Böylece ihtarname ile davacının dava dışı bir şirket nezdinde çalışması öngörüldüğünden,…
Olayın özellikleri ise bir organik bağa işaret etmekte olup, kurucu ortaklar ve yönetim…
Yargıtay Hukuk Genel Kurulu, gerekçesinde işyeri devri, iş sözleşmesinin devri ve geçici iş ilişkisi kavramlarını…
“İş Kanunu’nun 6’ncı maddesinin 1-3’üncü fıkraları uyarınca “İşyeri veya işyerinin bir bölümü hukuki bir işleme dayalı olarak başka birine devredildiğinde, devir tarihinde iş yerinde veya bir bölümünde mevcut olan iş sözleşmeleri bütün hak ve borçları ile birlikte devralana geçer. Devralan işveren, işçinin hizmet süresinin esas alındığı haklarda, işçinin devreden işveren yanında işe başladığı tarihe göre işlem yapmakla yükümlüdür. Yukarıdaki hükümlere göre devir halinde, devirden önce doğmuş olan ve devir tarihinde ödenmesi gereken borçlardan devreden ve devralan işveren birlikte sorumludurlar. Ancak bu yükümlülüklerden devreden işverenin sorumluluğu devir tarihinden itibaren iki yıl ile sınırlıdır. 6098 Sayılı Türk Borçlar Kanunu’nun 428. maddesinde de işyerinin devri konusunda bu hükümlere paralel bir düzenleme getirilmiştir.

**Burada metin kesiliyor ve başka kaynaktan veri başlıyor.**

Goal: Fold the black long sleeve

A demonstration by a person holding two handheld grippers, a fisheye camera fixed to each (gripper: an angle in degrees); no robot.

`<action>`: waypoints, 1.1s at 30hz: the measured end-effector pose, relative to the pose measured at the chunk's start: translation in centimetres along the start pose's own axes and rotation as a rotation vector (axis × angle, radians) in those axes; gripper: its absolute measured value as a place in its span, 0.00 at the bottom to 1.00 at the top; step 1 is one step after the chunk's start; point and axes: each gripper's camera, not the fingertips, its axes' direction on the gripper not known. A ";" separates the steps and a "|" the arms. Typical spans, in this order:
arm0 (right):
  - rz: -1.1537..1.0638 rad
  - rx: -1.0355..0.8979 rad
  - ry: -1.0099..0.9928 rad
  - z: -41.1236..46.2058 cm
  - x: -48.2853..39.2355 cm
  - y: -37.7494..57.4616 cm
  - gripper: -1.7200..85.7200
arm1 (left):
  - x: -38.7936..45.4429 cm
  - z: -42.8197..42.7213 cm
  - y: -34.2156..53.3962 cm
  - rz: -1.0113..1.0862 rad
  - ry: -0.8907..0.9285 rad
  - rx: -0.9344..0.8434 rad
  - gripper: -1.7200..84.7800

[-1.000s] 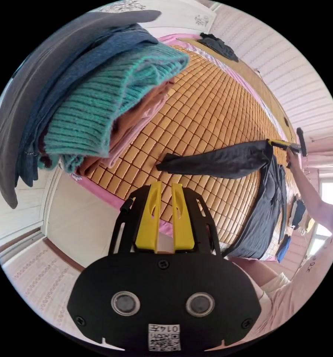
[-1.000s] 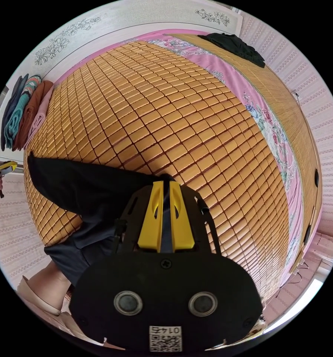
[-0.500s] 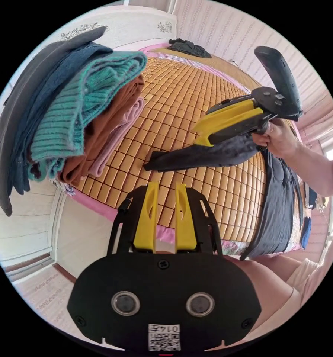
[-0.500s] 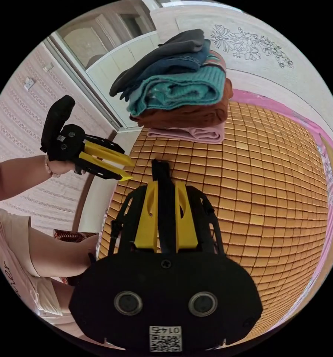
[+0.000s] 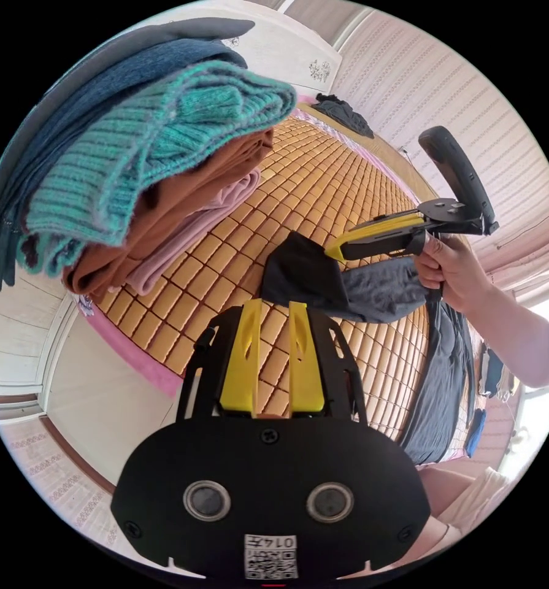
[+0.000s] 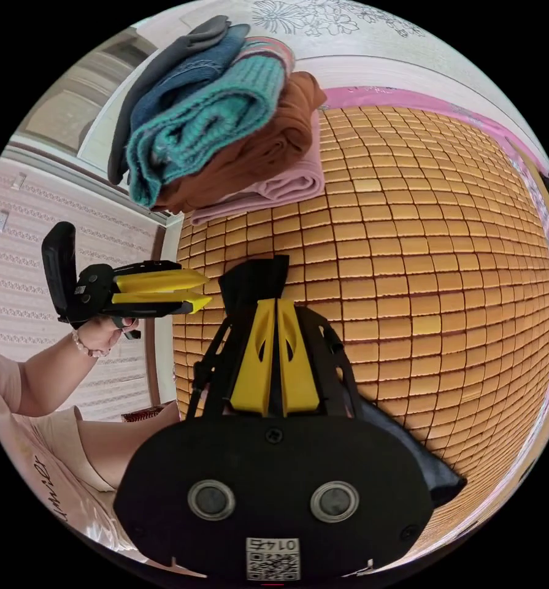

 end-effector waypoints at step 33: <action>0.147 0.092 0.229 -6.0 3.8 8.7 0.09 | -1.1 -2.3 2.0 -0.232 -0.053 0.058 0.05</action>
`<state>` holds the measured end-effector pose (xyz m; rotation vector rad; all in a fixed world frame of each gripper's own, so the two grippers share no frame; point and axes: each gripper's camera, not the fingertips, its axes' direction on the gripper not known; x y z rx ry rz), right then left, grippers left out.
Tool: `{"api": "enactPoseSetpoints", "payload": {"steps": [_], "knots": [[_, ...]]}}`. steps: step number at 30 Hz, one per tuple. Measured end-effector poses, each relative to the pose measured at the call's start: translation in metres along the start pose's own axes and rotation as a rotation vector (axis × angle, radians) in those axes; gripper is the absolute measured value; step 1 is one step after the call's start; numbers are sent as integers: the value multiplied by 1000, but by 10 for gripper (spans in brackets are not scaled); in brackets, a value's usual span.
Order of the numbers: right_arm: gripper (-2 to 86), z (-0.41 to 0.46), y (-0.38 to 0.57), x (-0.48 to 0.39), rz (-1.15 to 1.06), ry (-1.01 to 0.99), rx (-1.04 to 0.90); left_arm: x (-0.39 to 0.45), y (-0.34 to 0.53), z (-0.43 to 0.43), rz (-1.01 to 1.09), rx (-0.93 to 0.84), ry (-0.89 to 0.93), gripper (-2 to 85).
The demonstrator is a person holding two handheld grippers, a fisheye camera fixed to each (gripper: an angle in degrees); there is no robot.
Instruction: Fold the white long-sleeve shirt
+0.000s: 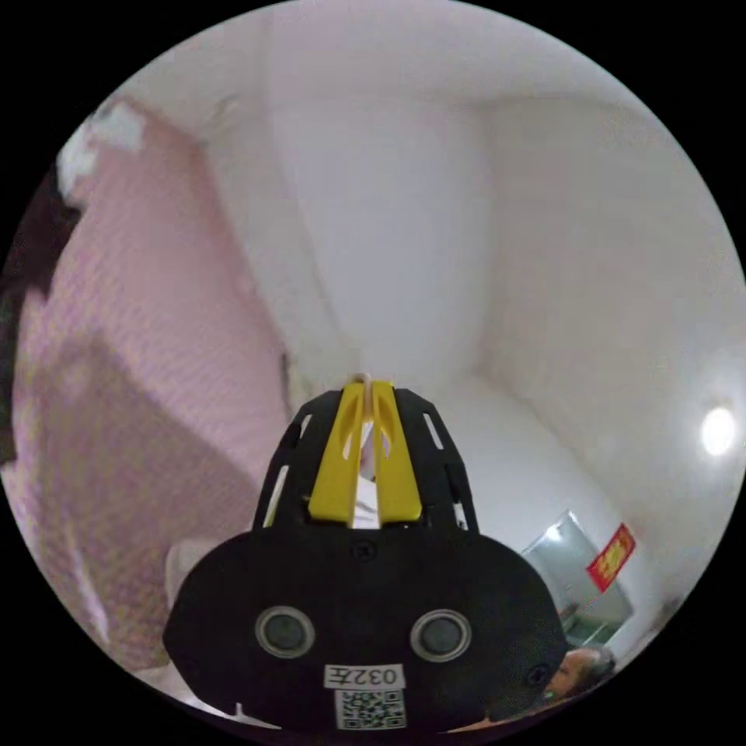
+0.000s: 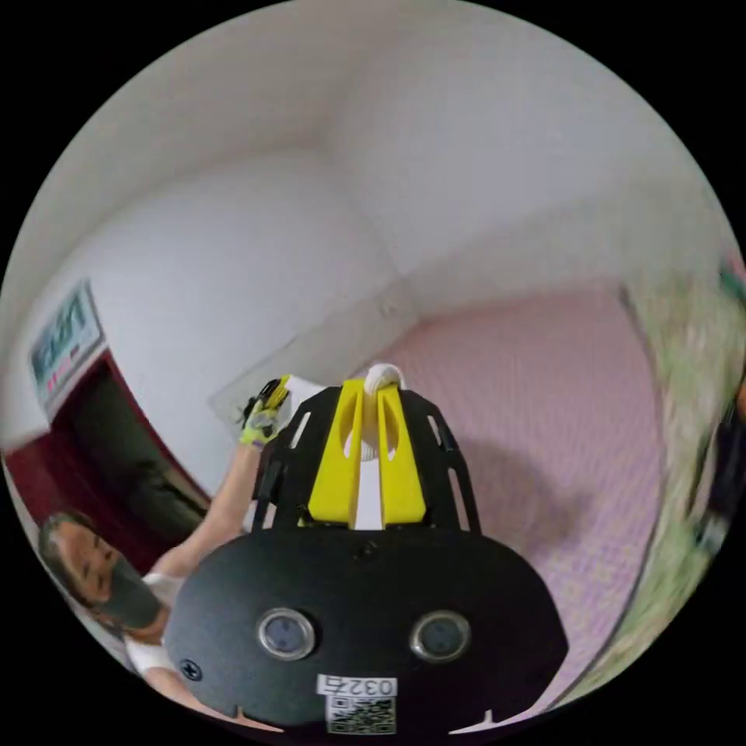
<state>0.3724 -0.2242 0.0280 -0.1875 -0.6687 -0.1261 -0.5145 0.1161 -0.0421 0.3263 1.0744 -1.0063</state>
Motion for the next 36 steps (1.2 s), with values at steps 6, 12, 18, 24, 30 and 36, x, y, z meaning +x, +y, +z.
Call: {"api": "enactPoseSetpoints", "payload": {"steps": [6, 12, 18, 24, 30, 36], "knots": [[27, -150, -44, -175, -331, -25, 379, 221, -9, -42, 559, 212, 325, -8], [31, -180, 82, -186, -214, -45, 98, 224, 105, -133, 559, -54, 248, -10], [33, -157, 352, -102, 202, -61, -339, 60, 267, -230, 181, -474, -160, -10], [34, -116, 563, -29, 691, -108, -592, -78, 403, -280, -349, -591, -301, -14], [39, -132, 570, -47, 680, -193, -515, -23, 380, -264, -145, -654, -452, -14], [39, -118, 594, -61, 679, -121, -622, -29, 385, -275, -209, -707, -600, -15]]}}
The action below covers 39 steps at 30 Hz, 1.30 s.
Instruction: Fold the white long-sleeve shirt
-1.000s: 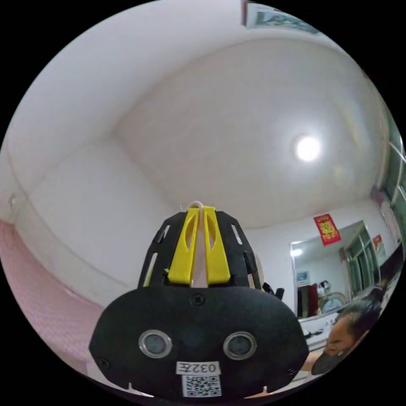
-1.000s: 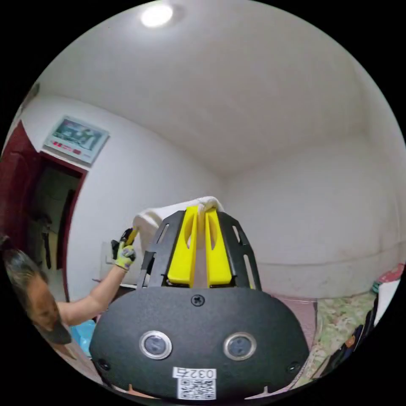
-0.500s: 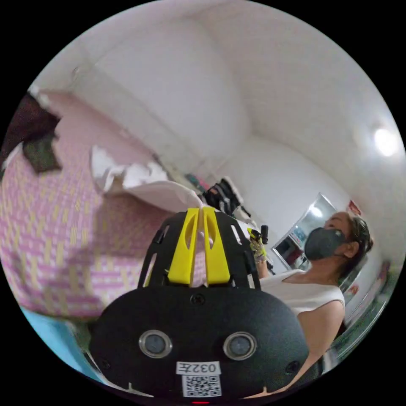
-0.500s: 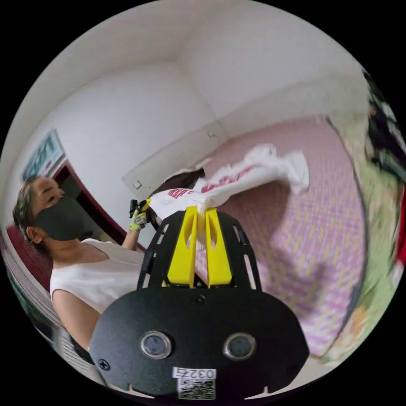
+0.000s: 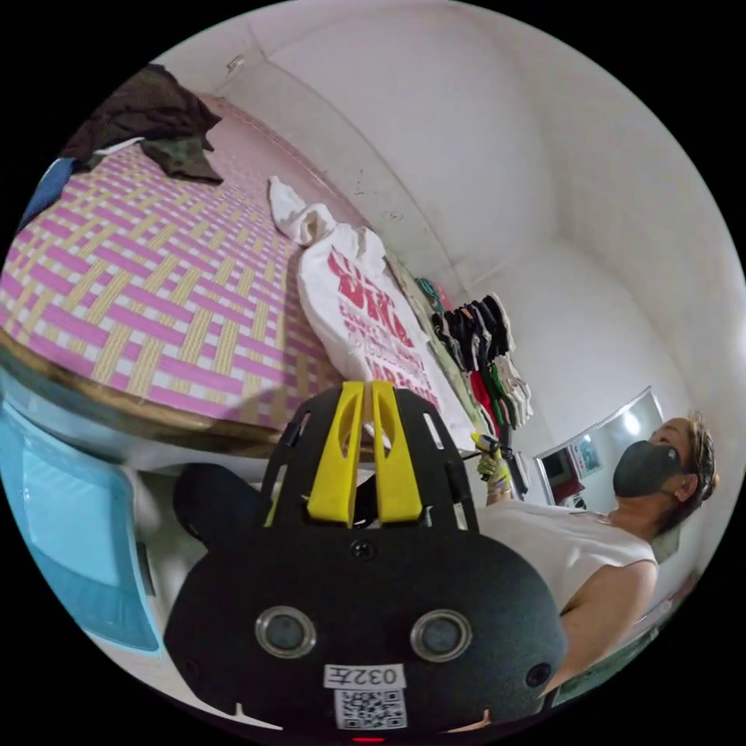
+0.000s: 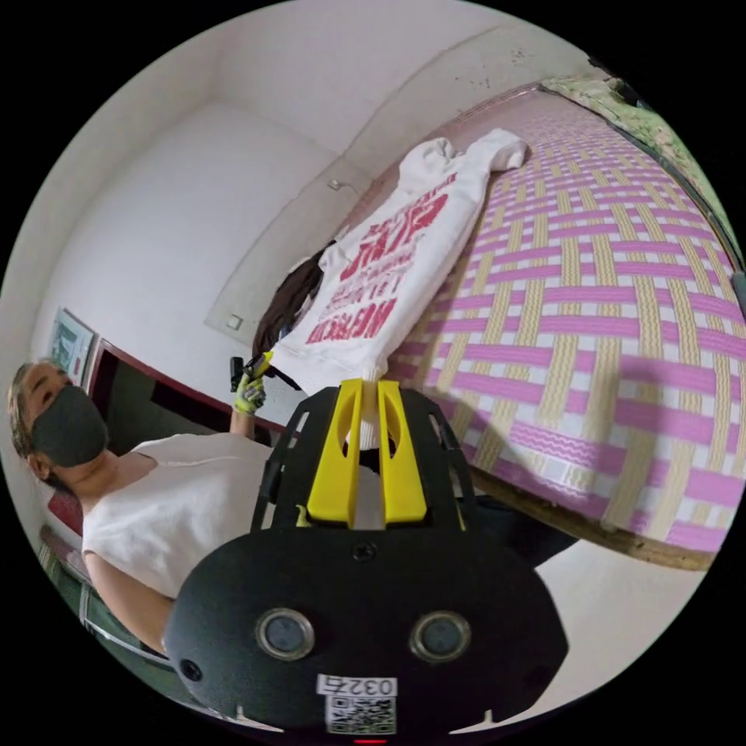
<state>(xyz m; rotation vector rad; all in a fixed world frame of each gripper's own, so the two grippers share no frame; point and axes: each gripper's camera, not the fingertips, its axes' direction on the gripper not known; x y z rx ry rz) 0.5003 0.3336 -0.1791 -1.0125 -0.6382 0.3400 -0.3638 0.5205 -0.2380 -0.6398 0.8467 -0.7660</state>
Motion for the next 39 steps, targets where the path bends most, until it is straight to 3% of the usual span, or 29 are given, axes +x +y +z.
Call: {"api": "enactPoseSetpoints", "payload": {"steps": [7, 11, 16, 21, 24, 31, 39], "knots": [[89, -25, 26, 13, 76, -75, 122, -8, 24, -34, -53, 118, 33, 19], [95, -17, 30, 7, 75, -85, 136, 23, 18, -54, 66, 248, 25, 17], [89, 11, 16, -19, 39, 43, 57, 71, -31, -2, 188, 120, -17, -2], [44, 16, 16, -40, 3, 113, 66, 92, -69, 64, 201, -75, -249, -10], [40, 16, 22, -46, 3, 143, 60, 90, -65, 72, 179, -94, -413, -9], [39, 21, 33, -33, 53, 60, 79, 107, -51, 68, 217, -102, -461, -9], [40, 34, 41, -67, -19, 84, -85, 132, -58, 54, 202, -247, -597, -9]]}}
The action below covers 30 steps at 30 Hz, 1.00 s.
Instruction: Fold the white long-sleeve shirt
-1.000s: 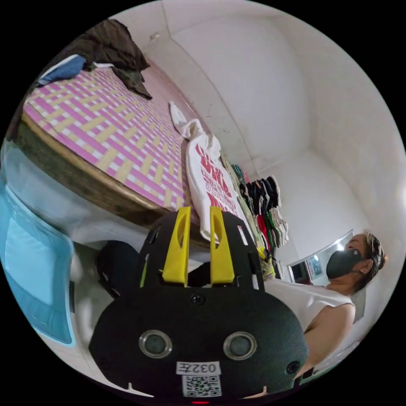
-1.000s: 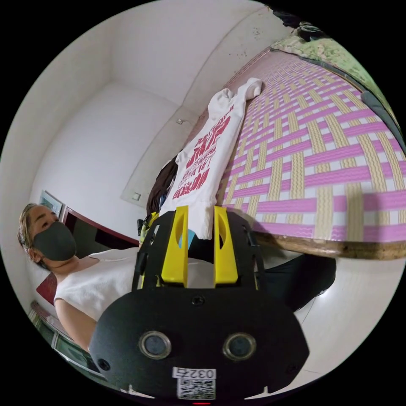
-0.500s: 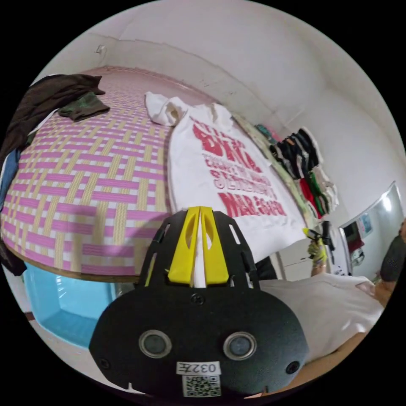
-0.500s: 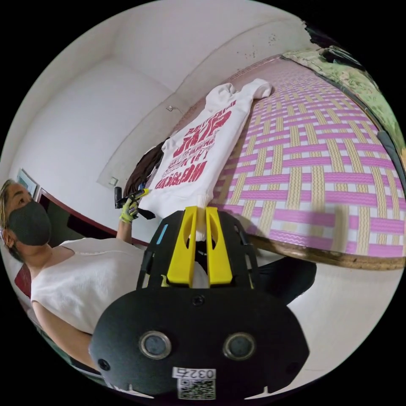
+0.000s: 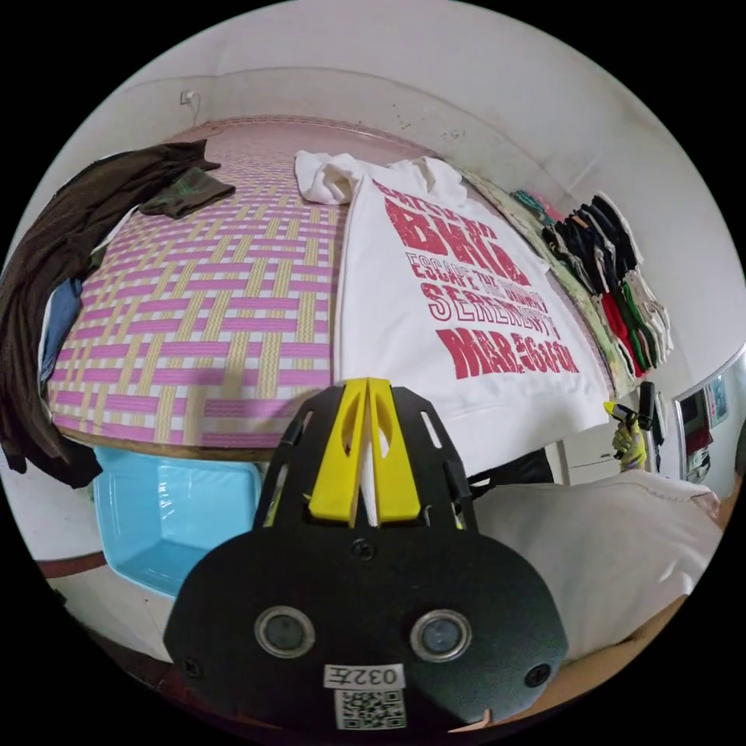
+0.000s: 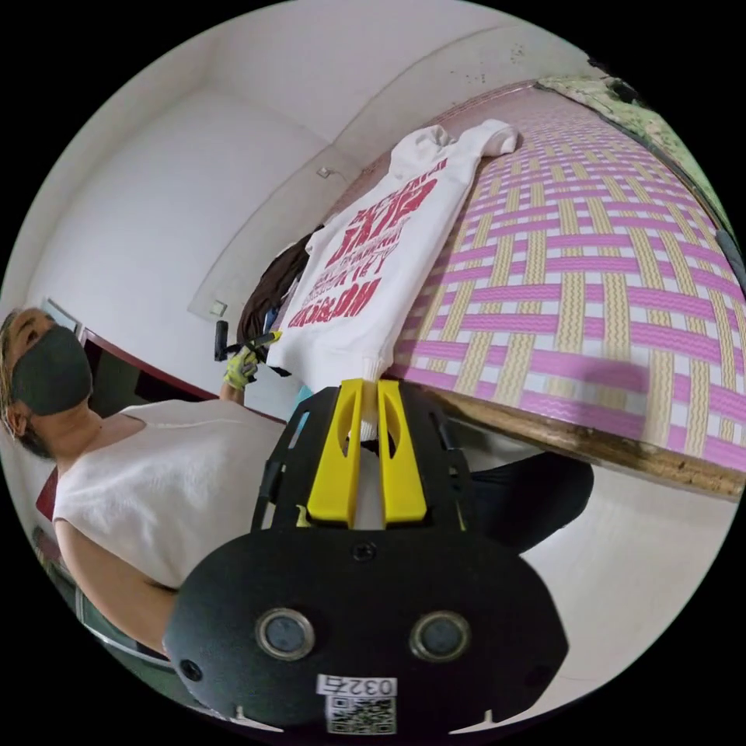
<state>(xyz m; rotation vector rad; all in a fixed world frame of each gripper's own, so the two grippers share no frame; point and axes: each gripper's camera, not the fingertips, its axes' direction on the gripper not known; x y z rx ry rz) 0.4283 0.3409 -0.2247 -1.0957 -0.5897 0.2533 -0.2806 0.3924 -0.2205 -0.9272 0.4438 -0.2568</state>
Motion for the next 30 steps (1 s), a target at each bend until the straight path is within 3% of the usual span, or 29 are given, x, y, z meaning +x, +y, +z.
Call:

İş sözleşmesinin devrine gelince, Türk Borçlar Kanunu 205’inci maddesinde işyeri devrini, 429’uncu maddesinde ise iş sözleşmesinin devrini düzenlemiştir (…) Türk Borçlar Kanunu’nun 429. maddesinde “Hizmet sözleşmesi, ancak işçinin yazılı rızası alınmak suretiyle, sürekli olarak başka bir işverene devredilebilir. Devir işlemiyle, devralan, bütün hak ve borçları ile birlikte, hizmet sözleşmesinin işveren tarafı olur. Bu durumda, işçinin, hizmet süresine bağlı hakları bakımından, devreden işveren yanında işe başladığı tarih esas alınır.” (…) İş sözleşmesinin iradi devri ile birlikte işçi ile devreden işveren arasındaki iş ilişkisi sona ermekle birlikte yeni işverenle kesintiye uğramadan devam etmektedir. Yeni bir iş sözleşmesinin kurulması söz konusu değildir. Devreden işveren feshe bağlı haklardan sorumlu olmayacağı gibi, işçi de kıdem süresine bağlı hakları kaybetmeyecektir. Devralan işveren ise devraldığı işçinin sadece kıdeme bağlı hakları açısından değil, tüm hakları açısından devreden işveren yanında geçen hizmet süresinden sorumlu olacaktır. Başka bir anlatımla iş sözleşmesinin devri ile birlikte kıdeme bağlı olan ve olmayan tüm haklar değişikliğe uğramadan devralan işverene geçecektir. (…) Devir niteliği itibariyle bir fesih değildir. İşçinin devreden işverenle olan iş sözleşmesinden veya işyeri uygulamasından doğan hakları ve borçları devralan işverene geçer. Yani işçi ile devreden işveren arasındaki iş ilişkisi sona ererken iş sözleşmesi yeni işverenle kesintiye uğramadan devam etmektedir. …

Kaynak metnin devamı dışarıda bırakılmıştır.